The G7 summit had been “useful”, Macron said, using one of his favourite words. He took a pessimistic view of the decline of the West, of its incapacity to confront what he calls the “ensavagement” of the world.

“Look at India, Russia and China,” Macron said. “Today, they have much stronger political inspiration than the Europeans. They think about the world with real logic, real philosophy, with an imagination we have lost.”

Macron said inequalities created by the market economy were profoundly transforming politics for the worse, throughout the western world. He has abandoned confrontational language about populist nationalist “illiberal democrats”, but he warned that more and more people would try to close off their countries if politicians could not show they were in control of events.

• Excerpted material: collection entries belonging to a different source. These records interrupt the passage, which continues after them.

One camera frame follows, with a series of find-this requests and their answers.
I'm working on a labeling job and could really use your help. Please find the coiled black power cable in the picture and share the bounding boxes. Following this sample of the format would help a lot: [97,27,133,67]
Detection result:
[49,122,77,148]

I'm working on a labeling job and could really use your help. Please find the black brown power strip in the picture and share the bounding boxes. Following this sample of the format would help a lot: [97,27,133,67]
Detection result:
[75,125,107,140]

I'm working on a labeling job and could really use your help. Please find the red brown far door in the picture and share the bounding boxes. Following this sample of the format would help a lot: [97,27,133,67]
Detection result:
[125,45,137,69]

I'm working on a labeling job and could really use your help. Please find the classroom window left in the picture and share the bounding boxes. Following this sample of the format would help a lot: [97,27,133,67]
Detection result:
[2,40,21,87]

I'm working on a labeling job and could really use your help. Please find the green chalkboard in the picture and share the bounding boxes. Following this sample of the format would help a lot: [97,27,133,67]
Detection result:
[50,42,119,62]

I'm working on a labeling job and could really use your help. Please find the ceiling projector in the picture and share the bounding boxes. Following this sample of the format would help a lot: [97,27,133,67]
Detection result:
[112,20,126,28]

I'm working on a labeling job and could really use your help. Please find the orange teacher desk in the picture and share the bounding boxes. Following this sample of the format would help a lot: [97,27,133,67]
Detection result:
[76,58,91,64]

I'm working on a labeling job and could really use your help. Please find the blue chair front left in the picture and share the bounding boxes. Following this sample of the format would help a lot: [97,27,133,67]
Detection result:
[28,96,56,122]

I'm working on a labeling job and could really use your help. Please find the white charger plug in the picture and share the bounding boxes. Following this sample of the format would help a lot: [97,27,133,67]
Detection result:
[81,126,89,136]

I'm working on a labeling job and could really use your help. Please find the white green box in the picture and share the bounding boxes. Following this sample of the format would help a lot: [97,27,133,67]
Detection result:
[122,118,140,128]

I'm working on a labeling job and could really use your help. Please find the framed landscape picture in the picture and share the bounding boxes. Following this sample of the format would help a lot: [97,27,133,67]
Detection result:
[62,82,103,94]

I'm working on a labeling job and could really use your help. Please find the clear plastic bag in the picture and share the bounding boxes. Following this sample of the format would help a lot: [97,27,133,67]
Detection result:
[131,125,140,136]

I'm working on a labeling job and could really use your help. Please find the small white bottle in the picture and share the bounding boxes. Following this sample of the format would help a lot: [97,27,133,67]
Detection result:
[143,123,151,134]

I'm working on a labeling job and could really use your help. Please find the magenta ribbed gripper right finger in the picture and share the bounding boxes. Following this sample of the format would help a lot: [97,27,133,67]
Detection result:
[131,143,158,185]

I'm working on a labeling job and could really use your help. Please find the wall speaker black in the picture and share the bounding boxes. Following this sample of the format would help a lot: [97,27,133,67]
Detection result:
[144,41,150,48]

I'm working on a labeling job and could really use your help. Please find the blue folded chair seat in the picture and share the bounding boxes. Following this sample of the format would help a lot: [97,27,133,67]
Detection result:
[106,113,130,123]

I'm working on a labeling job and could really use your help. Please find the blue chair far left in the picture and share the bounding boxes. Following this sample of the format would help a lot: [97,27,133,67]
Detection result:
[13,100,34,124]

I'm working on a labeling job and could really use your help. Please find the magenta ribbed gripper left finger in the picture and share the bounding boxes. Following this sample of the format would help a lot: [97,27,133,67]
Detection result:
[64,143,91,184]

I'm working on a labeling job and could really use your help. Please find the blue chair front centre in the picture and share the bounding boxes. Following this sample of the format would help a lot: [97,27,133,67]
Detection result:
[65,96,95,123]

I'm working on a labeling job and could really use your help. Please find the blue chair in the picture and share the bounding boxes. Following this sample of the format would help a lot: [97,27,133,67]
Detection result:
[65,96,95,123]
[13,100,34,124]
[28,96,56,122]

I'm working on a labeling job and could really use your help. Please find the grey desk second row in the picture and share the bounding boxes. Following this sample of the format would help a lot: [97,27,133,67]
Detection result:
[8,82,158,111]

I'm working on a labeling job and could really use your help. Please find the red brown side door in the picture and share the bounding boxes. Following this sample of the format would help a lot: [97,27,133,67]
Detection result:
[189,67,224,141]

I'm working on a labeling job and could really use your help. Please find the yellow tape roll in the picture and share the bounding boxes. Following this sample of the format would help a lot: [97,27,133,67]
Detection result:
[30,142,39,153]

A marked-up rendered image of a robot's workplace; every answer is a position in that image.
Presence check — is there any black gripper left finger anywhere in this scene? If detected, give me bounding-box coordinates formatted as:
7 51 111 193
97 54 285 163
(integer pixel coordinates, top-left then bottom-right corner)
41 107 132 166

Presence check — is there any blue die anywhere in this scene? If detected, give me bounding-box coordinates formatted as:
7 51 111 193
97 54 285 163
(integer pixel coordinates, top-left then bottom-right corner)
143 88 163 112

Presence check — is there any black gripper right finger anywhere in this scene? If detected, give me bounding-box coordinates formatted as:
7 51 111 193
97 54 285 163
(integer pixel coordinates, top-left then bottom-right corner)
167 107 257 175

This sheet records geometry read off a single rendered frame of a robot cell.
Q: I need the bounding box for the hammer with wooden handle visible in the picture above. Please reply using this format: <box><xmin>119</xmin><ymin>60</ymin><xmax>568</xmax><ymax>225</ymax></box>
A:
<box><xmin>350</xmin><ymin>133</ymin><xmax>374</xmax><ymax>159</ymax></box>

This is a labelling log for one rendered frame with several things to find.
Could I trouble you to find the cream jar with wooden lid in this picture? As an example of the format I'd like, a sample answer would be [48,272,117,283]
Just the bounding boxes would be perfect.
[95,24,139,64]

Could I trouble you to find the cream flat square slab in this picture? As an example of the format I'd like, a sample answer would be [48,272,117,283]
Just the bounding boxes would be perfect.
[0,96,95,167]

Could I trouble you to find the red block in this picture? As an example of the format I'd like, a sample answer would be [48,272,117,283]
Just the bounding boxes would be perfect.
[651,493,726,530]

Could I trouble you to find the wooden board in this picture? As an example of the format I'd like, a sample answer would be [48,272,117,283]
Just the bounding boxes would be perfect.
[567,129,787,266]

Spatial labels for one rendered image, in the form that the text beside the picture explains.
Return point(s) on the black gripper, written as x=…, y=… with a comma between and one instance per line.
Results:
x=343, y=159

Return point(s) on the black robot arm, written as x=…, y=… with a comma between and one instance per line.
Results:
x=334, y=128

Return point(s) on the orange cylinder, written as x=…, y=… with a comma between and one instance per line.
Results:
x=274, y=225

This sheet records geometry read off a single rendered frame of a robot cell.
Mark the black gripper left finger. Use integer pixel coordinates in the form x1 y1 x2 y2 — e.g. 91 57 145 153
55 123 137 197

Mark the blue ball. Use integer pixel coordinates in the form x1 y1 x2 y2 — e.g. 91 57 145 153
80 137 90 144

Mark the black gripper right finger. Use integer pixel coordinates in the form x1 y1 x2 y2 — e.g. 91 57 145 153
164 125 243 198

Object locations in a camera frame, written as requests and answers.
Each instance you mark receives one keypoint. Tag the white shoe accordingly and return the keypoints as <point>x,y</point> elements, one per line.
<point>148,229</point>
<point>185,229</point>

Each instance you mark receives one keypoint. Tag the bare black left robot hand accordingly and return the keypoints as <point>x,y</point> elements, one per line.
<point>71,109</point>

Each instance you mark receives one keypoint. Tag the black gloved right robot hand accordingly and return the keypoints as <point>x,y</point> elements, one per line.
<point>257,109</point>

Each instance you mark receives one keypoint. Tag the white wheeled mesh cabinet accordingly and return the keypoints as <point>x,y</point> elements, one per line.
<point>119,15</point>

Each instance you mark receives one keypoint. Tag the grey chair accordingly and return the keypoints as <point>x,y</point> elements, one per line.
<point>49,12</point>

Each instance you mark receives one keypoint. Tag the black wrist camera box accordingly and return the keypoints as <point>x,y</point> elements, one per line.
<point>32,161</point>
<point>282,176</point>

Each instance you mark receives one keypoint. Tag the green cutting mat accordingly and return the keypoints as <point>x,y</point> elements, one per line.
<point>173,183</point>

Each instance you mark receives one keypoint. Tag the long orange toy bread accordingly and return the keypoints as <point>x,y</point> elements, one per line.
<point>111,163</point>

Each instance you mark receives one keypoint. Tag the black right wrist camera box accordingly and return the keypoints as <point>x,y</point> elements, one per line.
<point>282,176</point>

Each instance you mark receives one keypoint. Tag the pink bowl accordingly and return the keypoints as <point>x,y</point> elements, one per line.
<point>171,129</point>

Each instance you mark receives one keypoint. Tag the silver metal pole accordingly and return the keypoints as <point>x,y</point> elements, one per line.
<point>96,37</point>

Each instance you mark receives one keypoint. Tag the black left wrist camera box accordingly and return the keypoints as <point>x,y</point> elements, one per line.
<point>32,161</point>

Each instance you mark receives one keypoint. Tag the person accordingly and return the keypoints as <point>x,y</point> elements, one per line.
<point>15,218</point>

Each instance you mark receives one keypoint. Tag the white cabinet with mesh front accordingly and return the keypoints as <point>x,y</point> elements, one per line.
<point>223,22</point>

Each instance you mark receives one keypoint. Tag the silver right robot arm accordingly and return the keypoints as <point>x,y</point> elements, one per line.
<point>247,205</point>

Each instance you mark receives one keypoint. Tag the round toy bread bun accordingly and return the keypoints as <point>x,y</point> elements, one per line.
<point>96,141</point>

“At the end of the day, the Brexiteers’ slogan – retake control of our lives, of our nation – was a good slogan,” Macron said. “We must know how to retake control in an open nation. The days when we could tell our citizens that offshoring was good for them are over.”

If western leaders are content to be spectators and commentators, Macron continued, “We will definitively lose control and that means effacement . . . We know that civilisations disappear. Countries too. Europe will disappear and the world will be structured around two big poles: the US and China.”

Macron sees France as a non-aligned country with allies. One of France’s greatest strengths is its “power of mediation”, he said. He acknowledges that France ceased to be a super power at the end of the 18th century. But to use a cliché often applied to Ireland, he believes that France, a middle power, can punch above its weight.

‘European sovereignty’

“The first thing we must do is to play our role as a power of equilibrium,” Macron told the ambassadors. “We must be useful in the concert of the world.”

In particular, Macron wants to strengthen multilateralism, and build the concept of European sovereignty. Surprisingly in view of Brexit, he said “This agenda of European sovereignty must include, very profoundly, Great Britain. For historical and geographical reasons, it is indispensable that we continue to think with the UK.”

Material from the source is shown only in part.